No, really, I don't care about George Bush's ignorance. It's my own that interests me. As 5 out of 6 girlfriends have put it, I only care about myself. This is in fact the source and substance of my ignorance. If it isn't about me, it must not be important enough to know.

At this point it is entertaining for me to reflect that I am ignorant as hell, and yet I write this column. Ha. I know incredibly little about everything but I write these tiny mini-treatises every other week and some of you actually read them all the way to the end. I know because three of you have told me so. What gives?

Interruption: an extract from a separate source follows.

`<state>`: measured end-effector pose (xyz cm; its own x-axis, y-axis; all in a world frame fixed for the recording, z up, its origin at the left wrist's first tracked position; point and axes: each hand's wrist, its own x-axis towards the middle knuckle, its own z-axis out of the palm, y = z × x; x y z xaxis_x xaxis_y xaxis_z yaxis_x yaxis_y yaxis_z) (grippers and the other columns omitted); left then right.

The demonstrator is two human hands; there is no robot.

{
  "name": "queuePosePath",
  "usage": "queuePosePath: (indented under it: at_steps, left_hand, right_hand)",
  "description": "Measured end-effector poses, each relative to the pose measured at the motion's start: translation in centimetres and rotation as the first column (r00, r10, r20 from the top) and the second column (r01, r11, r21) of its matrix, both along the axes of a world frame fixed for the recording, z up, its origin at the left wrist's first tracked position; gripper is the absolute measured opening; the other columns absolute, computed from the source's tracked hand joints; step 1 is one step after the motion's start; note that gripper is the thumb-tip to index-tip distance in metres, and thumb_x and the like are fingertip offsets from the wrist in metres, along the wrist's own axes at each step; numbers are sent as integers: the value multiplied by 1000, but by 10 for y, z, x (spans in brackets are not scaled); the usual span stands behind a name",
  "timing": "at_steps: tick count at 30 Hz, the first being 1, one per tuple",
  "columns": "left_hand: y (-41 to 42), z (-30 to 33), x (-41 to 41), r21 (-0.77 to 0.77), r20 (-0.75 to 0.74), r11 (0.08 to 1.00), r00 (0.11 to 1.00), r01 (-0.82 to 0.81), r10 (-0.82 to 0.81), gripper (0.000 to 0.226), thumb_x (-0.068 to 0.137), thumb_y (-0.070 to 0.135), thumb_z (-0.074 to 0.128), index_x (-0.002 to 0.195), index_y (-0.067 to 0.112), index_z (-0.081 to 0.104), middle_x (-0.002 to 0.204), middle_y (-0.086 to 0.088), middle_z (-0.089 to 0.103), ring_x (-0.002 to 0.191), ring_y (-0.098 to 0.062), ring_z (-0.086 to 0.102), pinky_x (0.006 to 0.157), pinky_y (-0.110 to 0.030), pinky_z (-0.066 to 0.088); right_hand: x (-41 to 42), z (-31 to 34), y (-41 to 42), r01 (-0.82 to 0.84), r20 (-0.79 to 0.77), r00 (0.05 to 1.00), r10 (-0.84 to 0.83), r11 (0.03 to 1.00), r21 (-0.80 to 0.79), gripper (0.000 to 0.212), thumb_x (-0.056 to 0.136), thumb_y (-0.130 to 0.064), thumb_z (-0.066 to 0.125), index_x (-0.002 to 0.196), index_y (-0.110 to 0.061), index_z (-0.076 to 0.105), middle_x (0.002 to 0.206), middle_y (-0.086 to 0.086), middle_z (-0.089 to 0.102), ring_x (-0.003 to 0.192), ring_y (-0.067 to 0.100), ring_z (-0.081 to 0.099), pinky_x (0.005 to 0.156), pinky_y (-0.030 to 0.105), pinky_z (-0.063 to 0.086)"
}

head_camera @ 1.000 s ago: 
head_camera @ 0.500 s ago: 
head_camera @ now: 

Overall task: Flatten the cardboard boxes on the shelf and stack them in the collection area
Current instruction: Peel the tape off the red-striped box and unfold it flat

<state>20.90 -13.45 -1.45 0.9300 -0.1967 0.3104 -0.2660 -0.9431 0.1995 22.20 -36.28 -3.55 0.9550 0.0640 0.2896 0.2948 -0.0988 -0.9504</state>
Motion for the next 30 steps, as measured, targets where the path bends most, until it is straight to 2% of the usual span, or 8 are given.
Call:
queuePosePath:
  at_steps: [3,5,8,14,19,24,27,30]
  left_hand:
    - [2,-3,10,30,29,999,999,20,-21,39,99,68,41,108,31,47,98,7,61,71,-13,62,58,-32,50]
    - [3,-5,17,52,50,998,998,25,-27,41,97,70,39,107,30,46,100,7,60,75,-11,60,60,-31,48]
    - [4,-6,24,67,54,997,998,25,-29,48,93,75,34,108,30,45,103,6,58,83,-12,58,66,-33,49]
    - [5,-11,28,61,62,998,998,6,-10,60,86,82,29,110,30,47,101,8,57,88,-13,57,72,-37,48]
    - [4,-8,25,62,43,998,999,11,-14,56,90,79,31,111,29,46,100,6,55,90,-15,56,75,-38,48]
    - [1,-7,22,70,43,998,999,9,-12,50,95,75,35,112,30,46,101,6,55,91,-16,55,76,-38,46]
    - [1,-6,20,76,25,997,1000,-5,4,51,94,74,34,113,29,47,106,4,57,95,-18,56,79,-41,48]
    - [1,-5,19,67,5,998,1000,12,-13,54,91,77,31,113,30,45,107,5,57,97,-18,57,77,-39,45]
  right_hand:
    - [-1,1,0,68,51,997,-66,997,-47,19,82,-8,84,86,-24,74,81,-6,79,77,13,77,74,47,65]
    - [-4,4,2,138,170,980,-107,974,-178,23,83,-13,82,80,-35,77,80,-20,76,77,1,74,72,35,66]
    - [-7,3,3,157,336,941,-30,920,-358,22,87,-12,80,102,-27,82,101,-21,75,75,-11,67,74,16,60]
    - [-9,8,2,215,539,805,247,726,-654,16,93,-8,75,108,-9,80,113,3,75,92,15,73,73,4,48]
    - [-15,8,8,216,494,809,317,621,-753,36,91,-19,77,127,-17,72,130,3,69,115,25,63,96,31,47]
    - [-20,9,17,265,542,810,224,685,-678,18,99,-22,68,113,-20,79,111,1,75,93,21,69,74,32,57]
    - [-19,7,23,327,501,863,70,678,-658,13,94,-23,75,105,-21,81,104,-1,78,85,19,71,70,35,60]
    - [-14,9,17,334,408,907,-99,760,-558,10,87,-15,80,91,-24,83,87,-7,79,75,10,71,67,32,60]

I like to think that my ignorance is a light, a shining beacon, for others. Because if I can turn my affliction into a proud asset, what else is not possible? Cannot then the blind lead us to greener pastures? Cannot then the lame trample our foes? Cannot then the Honda total the SUV instead of vice versa?

This is my promise to America. I will remain ignorant as long as it takes to achieve my dream in which everyone, not just the rich, can live their lives without having to know what it's like to have to know too much. We should all be able to say, "My tuition is paid for; you have to give me an A." Let me show the way.

The most important thing I ever learned in life, I learned in kindergarten. No, I'm kidding, I learned it in graduate school. But I could have learned it in kindergarten. It was that stupid. The stupid thing I learned was: if you need to know something, ask.

You might think, "That is counterproductive. If I ask questions, pretty soon I'll start knowing too much and then I won't be ignorant anymore. I will lose my identity. The next thing I know I'll start speaking with a foreign accent and wearing purple scarves, if I don't already."

No you won't. You only have to pay attention to the answers you receive long enough get things done. Then you can forget them and go back to being yourself.

Isn't that what it's all about? It's about being yourself and nobody else. If you learn a lot of stuff that doesn't have anything to do with you then you won't be you anymore. You'll be one of those pinheads that gets interviewed whenever Jim Lehrer doesn't know why Americans are too fat. The trick is: be Jim Lehrer, and you won't have to be the pinhead.

In the meantime, you may be surprised at how much you can learn just by thinking solely about yourself. For example, I like to sit on my butt and stare at the ceiling. Because of this, and because of the delight that I take in contemplating this fact, and because I am alert and receptive to sympathetic delights, I have learned in time that G. K. Chesterton once wrote 20 pages about a ceiling. Some day, or in another life, I may read those 20 pages. Later, I may learn who or what G. K. Chesterton was. Likewise, I once had sex in the front seat of a Dodge Omni, so I know what a pain parking brakes can be.

The thing that's annoying about George Bush isn't that he's the dumbest bubble in the fizz. What's annoying about him is that he's defensive about it. Like Clinton with his "I didn't have sex with that woman," Bush could benefit from outing himself. He could admit that he never wanted to speak to Gore because he was afraid Gore would know something he didn't. If Bush would publicly admit that he was ignorant he could prove himself to be the great leader that he so far has only pretended to be.